According to the Venezuelan philosopher, after the elections, Washington could change its position with respect to Caracas, since the commercial factor could determine a rapprochement. Beyond the fact that Joe Biden’s current policy is aligned with his predecessor Donald Trump, Pérez Pirela does not rule out the possibility that the White House is betting on normalization.
“It is the same thing that is happening in Colombia. The Colombian parliament is coming together with the Venezuelan because its economy, trade and employment have fallen.
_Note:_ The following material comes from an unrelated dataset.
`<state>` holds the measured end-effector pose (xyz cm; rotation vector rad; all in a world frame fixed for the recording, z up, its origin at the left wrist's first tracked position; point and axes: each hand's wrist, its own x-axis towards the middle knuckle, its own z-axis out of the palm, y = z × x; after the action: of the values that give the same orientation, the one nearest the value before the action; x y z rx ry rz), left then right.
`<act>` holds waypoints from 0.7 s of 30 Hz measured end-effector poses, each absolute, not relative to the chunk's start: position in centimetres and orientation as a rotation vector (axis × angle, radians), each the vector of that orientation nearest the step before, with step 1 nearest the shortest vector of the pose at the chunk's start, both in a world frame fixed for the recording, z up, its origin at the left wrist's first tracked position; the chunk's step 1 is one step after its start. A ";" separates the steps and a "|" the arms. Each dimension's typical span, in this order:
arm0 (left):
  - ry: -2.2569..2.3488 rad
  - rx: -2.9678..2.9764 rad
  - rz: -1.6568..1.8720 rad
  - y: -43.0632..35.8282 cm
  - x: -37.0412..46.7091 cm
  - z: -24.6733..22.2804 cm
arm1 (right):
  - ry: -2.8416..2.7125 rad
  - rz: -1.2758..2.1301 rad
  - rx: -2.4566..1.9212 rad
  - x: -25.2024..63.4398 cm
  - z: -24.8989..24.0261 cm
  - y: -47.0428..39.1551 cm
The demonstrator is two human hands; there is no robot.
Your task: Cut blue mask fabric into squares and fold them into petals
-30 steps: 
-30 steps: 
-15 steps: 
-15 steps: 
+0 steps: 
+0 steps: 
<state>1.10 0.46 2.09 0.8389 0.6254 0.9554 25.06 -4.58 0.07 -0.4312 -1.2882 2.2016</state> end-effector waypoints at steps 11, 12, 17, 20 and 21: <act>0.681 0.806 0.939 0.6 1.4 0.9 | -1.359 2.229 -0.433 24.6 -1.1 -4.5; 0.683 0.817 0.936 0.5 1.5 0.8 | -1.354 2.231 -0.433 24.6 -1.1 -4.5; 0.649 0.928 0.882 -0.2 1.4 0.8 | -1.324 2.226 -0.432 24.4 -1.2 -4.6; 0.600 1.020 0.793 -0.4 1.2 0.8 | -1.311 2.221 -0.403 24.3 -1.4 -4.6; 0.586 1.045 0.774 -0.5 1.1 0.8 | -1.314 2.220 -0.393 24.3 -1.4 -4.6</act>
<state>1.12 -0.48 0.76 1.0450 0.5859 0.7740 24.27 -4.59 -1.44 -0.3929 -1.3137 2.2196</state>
Furthermore, as Gustavo Petro [leftist candidate] is in the lead in the presidential polls, political factors are beginning to turn their backs on Iván Duque and his mentor Álvaro Uribe”, he adds.
Ochoa Antich agrees that the election of Petro in Colombia is quite probable and foresees that, if it materializes, it would imply «a fundamental change in the policies of the Colombian State internally and externally» with Venezuela, although he recalls that the Colombian candidate «has been very critical of Maduro, even calling him a dictator».
For now, the electoral schedule is on its way, although there are factors that could still influence the development of the event, such as the visit of the Prosecutor of the International Criminal Court (ICC), Karim Khan, who arrived in Caracas on Sunday.
Meanwhile, in the final stretch of the campaign, the parties seem to play ‘two-bands’ game: on the one hand, they are betting on reaching the highest number of votes for popularly elected positions; and on the other, they advocate paving the way for political normalization and stability in the country.